• ACTIVITY
Without altering a word, return the records below, but exclude the pictures.

------------------------------------

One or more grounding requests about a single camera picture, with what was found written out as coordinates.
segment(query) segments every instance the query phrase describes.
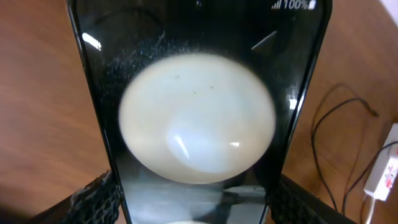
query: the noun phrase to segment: signal icon
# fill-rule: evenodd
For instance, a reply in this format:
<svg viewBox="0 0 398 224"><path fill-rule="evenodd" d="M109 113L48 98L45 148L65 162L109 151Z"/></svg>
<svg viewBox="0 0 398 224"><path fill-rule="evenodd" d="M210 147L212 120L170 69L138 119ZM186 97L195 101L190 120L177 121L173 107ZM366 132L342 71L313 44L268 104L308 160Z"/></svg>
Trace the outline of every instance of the signal icon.
<svg viewBox="0 0 398 224"><path fill-rule="evenodd" d="M271 9L280 9L281 4L282 4L282 0L279 0L273 6L271 6Z"/></svg>

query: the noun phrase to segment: white power strip
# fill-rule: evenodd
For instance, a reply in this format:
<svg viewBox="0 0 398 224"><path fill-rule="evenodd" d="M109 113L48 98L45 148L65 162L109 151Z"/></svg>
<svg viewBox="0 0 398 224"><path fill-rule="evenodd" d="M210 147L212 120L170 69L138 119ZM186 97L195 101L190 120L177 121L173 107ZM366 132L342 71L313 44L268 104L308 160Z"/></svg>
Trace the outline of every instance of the white power strip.
<svg viewBox="0 0 398 224"><path fill-rule="evenodd" d="M398 123L392 125L384 145L398 141ZM364 191L371 197L385 201L398 173L398 144L380 152L366 181Z"/></svg>

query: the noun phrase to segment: wooden floor
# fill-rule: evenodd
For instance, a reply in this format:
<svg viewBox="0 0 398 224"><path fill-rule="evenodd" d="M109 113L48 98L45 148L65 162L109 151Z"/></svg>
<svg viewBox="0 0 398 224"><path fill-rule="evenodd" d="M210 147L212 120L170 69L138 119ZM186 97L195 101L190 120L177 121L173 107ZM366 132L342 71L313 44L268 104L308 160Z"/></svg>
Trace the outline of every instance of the wooden floor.
<svg viewBox="0 0 398 224"><path fill-rule="evenodd" d="M361 105L347 105L319 130L320 165L341 208L357 156L354 178L398 121L398 28L377 0L334 1L283 170L329 205L313 162L310 127L321 98L338 83L349 85L381 114L371 118ZM321 113L351 96L337 89ZM106 169L65 0L0 0L0 218L31 217ZM347 206L347 216L356 222L363 197L361 182ZM396 206L393 189L387 202L376 204L374 223L396 223Z"/></svg>

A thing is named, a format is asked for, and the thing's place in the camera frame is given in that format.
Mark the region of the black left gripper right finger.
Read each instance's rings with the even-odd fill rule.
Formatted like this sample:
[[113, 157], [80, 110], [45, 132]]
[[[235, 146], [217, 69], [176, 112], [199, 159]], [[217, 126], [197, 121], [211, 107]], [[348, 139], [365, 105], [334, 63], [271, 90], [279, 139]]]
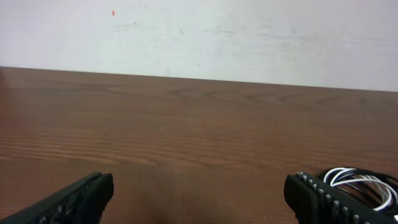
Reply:
[[392, 212], [375, 211], [306, 172], [287, 176], [284, 198], [300, 224], [397, 224]]

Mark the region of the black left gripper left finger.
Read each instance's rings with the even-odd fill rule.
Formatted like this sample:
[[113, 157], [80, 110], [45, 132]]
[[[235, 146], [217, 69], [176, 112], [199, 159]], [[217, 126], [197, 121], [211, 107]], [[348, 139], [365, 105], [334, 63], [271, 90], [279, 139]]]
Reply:
[[1, 224], [99, 224], [113, 194], [112, 174], [94, 172], [3, 218]]

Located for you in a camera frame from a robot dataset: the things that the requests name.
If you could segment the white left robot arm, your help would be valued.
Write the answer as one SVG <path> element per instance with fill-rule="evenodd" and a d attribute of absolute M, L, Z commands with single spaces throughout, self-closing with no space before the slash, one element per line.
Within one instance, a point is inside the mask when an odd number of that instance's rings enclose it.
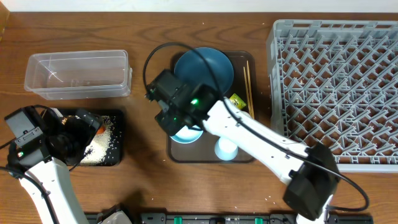
<path fill-rule="evenodd" d="M 83 109 L 63 115 L 56 108 L 34 105 L 4 120 L 15 138 L 5 144 L 9 149 L 2 169 L 30 195 L 42 223 L 87 223 L 69 167 L 79 165 L 102 118 Z"/>

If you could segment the light blue bowl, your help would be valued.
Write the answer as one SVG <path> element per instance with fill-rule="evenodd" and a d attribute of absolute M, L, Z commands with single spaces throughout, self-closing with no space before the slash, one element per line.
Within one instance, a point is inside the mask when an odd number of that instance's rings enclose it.
<path fill-rule="evenodd" d="M 194 126 L 192 128 L 184 126 L 179 132 L 170 138 L 180 144 L 190 144 L 198 140 L 202 134 L 203 130 L 198 126 Z"/>

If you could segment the dark blue plate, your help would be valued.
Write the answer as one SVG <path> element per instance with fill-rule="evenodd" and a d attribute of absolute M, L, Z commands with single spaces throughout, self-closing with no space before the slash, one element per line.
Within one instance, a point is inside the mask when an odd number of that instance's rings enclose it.
<path fill-rule="evenodd" d="M 223 52 L 209 47 L 199 47 L 196 51 L 210 66 L 220 90 L 226 93 L 234 80 L 234 68 L 229 58 Z M 184 53 L 177 60 L 174 75 L 193 86 L 202 83 L 217 89 L 205 61 L 192 50 Z"/>

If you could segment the orange carrot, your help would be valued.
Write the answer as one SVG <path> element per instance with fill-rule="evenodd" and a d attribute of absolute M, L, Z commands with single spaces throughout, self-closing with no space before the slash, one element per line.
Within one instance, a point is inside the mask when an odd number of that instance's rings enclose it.
<path fill-rule="evenodd" d="M 103 134 L 106 131 L 105 125 L 100 126 L 100 128 L 97 130 L 96 135 Z"/>

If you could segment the pile of white rice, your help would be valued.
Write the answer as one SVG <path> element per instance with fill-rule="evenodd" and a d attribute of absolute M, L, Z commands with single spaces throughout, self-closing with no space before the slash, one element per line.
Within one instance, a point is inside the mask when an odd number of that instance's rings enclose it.
<path fill-rule="evenodd" d="M 121 131 L 117 116 L 103 116 L 106 131 L 96 135 L 86 147 L 81 166 L 114 166 L 120 161 Z"/>

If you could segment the brown food scrap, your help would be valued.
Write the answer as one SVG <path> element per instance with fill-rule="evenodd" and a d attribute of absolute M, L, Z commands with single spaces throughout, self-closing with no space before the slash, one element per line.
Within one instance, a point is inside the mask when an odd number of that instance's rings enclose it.
<path fill-rule="evenodd" d="M 68 121 L 68 119 L 69 119 L 68 116 L 64 117 L 64 118 L 61 120 L 61 123 L 62 123 L 63 125 L 65 125 L 66 122 Z"/>

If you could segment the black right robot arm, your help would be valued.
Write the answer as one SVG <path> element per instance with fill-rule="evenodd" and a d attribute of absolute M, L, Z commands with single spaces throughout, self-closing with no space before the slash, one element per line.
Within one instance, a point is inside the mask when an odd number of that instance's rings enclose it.
<path fill-rule="evenodd" d="M 331 151 L 289 140 L 237 109 L 218 86 L 189 84 L 170 70 L 146 83 L 146 98 L 162 108 L 155 116 L 169 135 L 184 126 L 226 139 L 263 163 L 287 188 L 283 200 L 295 212 L 297 223 L 321 223 L 338 185 L 338 168 Z"/>

------------------------------------

• ANSWER TO THIS PROBLEM
One or more grounding requests about a single camera picture, with what was found written out as coordinates.
segment(query) segments every instance the query phrase describes.
query: the noun phrase to segment: signal icon
# fill-rule: evenodd
For instance, a reply in this format:
<svg viewBox="0 0 398 224"><path fill-rule="evenodd" d="M109 113L48 98L45 148L65 162L109 151Z"/></svg>
<svg viewBox="0 0 398 224"><path fill-rule="evenodd" d="M210 147L212 120L170 69L138 119ZM186 97L195 101L190 120L177 121L173 107ZM366 132L342 71L313 44L268 104L308 160Z"/></svg>
Trace the outline of every instance of the signal icon.
<svg viewBox="0 0 398 224"><path fill-rule="evenodd" d="M271 9L280 9L281 4L282 4L282 0L279 0L273 6L271 6Z"/></svg>

query: the noun phrase to segment: white power strip
# fill-rule: evenodd
For instance, a reply in this format:
<svg viewBox="0 0 398 224"><path fill-rule="evenodd" d="M109 113L48 98L45 148L65 162L109 151Z"/></svg>
<svg viewBox="0 0 398 224"><path fill-rule="evenodd" d="M210 147L212 120L170 69L138 119ZM186 97L195 101L190 120L177 121L173 107ZM366 132L342 71L313 44L268 104L308 160Z"/></svg>
Trace the outline of every instance of the white power strip.
<svg viewBox="0 0 398 224"><path fill-rule="evenodd" d="M398 123L392 125L384 145L398 141ZM364 191L371 197L385 201L398 173L398 144L380 152L366 181Z"/></svg>

query: the noun phrase to segment: wooden floor
# fill-rule: evenodd
For instance, a reply in this format:
<svg viewBox="0 0 398 224"><path fill-rule="evenodd" d="M109 113L48 98L45 148L65 162L109 151Z"/></svg>
<svg viewBox="0 0 398 224"><path fill-rule="evenodd" d="M210 147L212 120L170 69L138 119ZM186 97L195 101L190 120L177 121L173 107ZM366 132L342 71L313 44L268 104L308 160Z"/></svg>
Trace the outline of every instance of the wooden floor.
<svg viewBox="0 0 398 224"><path fill-rule="evenodd" d="M361 105L347 105L319 130L320 165L341 208L357 156L354 178L398 121L398 28L377 0L334 1L283 170L329 205L313 162L310 127L321 98L338 83L349 85L381 114L371 118ZM321 113L351 96L337 89ZM106 169L65 0L0 0L0 218L31 217ZM347 206L347 216L356 222L363 197L361 182ZM396 206L393 189L387 202L376 204L374 223L396 223Z"/></svg>

A thing is named, a format is asked for, and the thing's place in the camera frame is given in that format.
Mark the region of the black left gripper right finger.
Read each instance's rings with the even-odd fill rule.
Formatted like this sample:
[[113, 157], [80, 110], [45, 132]]
[[[235, 146], [217, 69], [176, 112], [199, 159]], [[217, 126], [197, 121], [211, 107]], [[348, 139], [365, 105], [334, 63], [271, 90], [279, 139]]]
Reply:
[[392, 212], [375, 211], [306, 172], [287, 176], [284, 198], [300, 224], [397, 224]]

Mark the region of the black left gripper left finger.
Read each instance's rings with the even-odd fill rule.
Formatted like this sample:
[[113, 157], [80, 110], [45, 132]]
[[[235, 146], [217, 69], [176, 112], [199, 159]], [[217, 126], [197, 121], [211, 107]], [[348, 139], [365, 105], [334, 63], [271, 90], [279, 139]]]
Reply:
[[1, 224], [99, 224], [113, 194], [112, 174], [94, 172], [3, 218]]

Located for you in a camera frame from a robot dataset: the things that the requests name.
If you could segment the white left robot arm, your help would be valued.
Write the answer as one SVG <path> element per instance with fill-rule="evenodd" and a d attribute of absolute M, L, Z commands with single spaces throughout, self-closing with no space before the slash, one element per line.
Within one instance, a point is inside the mask when an odd number of that instance's rings enclose it.
<path fill-rule="evenodd" d="M 83 109 L 63 115 L 56 108 L 34 105 L 4 120 L 15 138 L 5 144 L 9 149 L 2 169 L 30 195 L 42 223 L 87 223 L 69 167 L 79 165 L 102 118 Z"/>

If you could segment the light blue bowl, your help would be valued.
Write the answer as one SVG <path> element per instance with fill-rule="evenodd" and a d attribute of absolute M, L, Z commands with single spaces throughout, self-closing with no space before the slash, one element per line.
Within one instance, a point is inside the mask when an odd number of that instance's rings enclose it.
<path fill-rule="evenodd" d="M 194 126 L 192 128 L 184 126 L 179 132 L 170 138 L 180 144 L 190 144 L 198 140 L 202 134 L 203 130 L 198 126 Z"/>

If you could segment the dark blue plate, your help would be valued.
Write the answer as one SVG <path> element per instance with fill-rule="evenodd" and a d attribute of absolute M, L, Z commands with single spaces throughout, self-closing with no space before the slash, one element per line.
Within one instance, a point is inside the mask when an odd number of that instance's rings enclose it.
<path fill-rule="evenodd" d="M 223 52 L 209 47 L 199 47 L 196 51 L 210 66 L 220 90 L 226 93 L 234 80 L 234 68 L 229 58 Z M 184 53 L 177 60 L 174 75 L 193 86 L 202 83 L 217 89 L 205 61 L 192 50 Z"/>

If you could segment the orange carrot, your help would be valued.
Write the answer as one SVG <path> element per instance with fill-rule="evenodd" and a d attribute of absolute M, L, Z commands with single spaces throughout, self-closing with no space before the slash, one element per line.
Within one instance, a point is inside the mask when an odd number of that instance's rings enclose it.
<path fill-rule="evenodd" d="M 103 134 L 106 131 L 105 125 L 100 126 L 100 128 L 97 130 L 96 135 Z"/>

If you could segment the pile of white rice, your help would be valued.
Write the answer as one SVG <path> element per instance with fill-rule="evenodd" and a d attribute of absolute M, L, Z commands with single spaces throughout, self-closing with no space before the slash, one element per line.
Within one instance, a point is inside the mask when an odd number of that instance's rings enclose it.
<path fill-rule="evenodd" d="M 121 131 L 117 116 L 103 116 L 106 131 L 96 135 L 86 147 L 81 166 L 114 166 L 120 161 Z"/>

If you could segment the brown food scrap, your help would be valued.
Write the answer as one SVG <path> element per instance with fill-rule="evenodd" and a d attribute of absolute M, L, Z commands with single spaces throughout, self-closing with no space before the slash, one element per line.
Within one instance, a point is inside the mask when an odd number of that instance's rings enclose it.
<path fill-rule="evenodd" d="M 68 121 L 68 119 L 69 119 L 68 116 L 64 117 L 64 118 L 61 120 L 61 123 L 62 123 L 63 125 L 65 125 L 66 122 Z"/>

If you could segment the black right robot arm, your help would be valued.
Write the answer as one SVG <path> element per instance with fill-rule="evenodd" and a d attribute of absolute M, L, Z commands with single spaces throughout, self-closing with no space before the slash, one element per line.
Within one instance, a point is inside the mask when an odd number of that instance's rings enclose it.
<path fill-rule="evenodd" d="M 331 151 L 289 140 L 237 109 L 218 86 L 189 84 L 170 70 L 146 83 L 146 98 L 162 108 L 155 116 L 169 135 L 184 126 L 226 139 L 263 163 L 287 188 L 283 200 L 295 212 L 297 223 L 321 223 L 338 185 L 338 168 Z"/>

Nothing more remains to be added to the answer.